As for Nora, she needed to learn that, when it came to Camden family business, his word was law. She’d defied him for the last time.

Thomas spun on a perfectly polished heel to face Melvyn Boggs, who stood at attention before the original Colonel’s desk. Boggs was his greatest success story. Thomas had handpicked him right out of Ranger School—the same class his son had failed so miserably.

At thirty-six the soldier’s body was harder and fitter than most men a decade younger in this spoiled generation. Only the lean, sun-baked face betrayed the hours of training in the harsh elements. The man had nerves of steel and a mind as sharp as the keenest of blades. The experiment that had corrupted Tommy’s gray matter had enhanced Boggs’s fine instrument. No mission was too stressful. No task too arduous. No environment too severe. Boggs would follow orders without question.

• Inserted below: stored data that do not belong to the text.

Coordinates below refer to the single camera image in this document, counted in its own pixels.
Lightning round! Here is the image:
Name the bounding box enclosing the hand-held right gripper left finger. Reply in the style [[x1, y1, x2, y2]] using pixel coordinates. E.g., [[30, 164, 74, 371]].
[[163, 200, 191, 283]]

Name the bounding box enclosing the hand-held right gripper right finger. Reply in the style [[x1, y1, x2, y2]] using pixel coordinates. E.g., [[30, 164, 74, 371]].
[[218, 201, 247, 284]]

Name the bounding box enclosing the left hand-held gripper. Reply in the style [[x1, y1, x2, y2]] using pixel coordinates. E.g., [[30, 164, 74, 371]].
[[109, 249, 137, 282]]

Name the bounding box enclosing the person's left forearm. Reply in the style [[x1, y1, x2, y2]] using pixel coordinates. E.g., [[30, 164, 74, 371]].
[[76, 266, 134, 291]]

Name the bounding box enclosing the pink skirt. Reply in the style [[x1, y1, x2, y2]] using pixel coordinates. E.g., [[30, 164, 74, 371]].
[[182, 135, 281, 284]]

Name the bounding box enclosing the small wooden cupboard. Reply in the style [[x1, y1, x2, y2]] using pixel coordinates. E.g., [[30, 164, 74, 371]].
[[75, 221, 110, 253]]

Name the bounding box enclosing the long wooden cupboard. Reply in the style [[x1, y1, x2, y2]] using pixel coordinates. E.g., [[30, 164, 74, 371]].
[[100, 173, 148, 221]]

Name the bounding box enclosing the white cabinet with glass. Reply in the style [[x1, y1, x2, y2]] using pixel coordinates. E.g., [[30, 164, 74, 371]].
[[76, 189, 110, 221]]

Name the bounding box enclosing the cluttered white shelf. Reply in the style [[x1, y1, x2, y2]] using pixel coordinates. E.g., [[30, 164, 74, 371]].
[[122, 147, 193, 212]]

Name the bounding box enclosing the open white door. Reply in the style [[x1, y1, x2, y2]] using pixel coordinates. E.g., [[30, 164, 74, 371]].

“Find her,” Thomas said. “Make sure she has an accident. Then bring the boy back to me. Unharmed.”

Thomas strode to the wall-mounted topographical map of the area and circled Mount Storm with his index finger. “This is where Tommy’s headed.”

People tended to follow the path of least resistance. In moments of stress, they turned to points of comfort. And for Tommy that was the mountains. Even in this vast area, Tommy—like the animal he’d become—had staked out territory over the years. He’d track through familiar trails, and an ace like Boggs would have no trouble following his trace.

“What about Tommy?” Boggs asked.

Tommy was a failure beyond redemption. “Put him out of his misery.”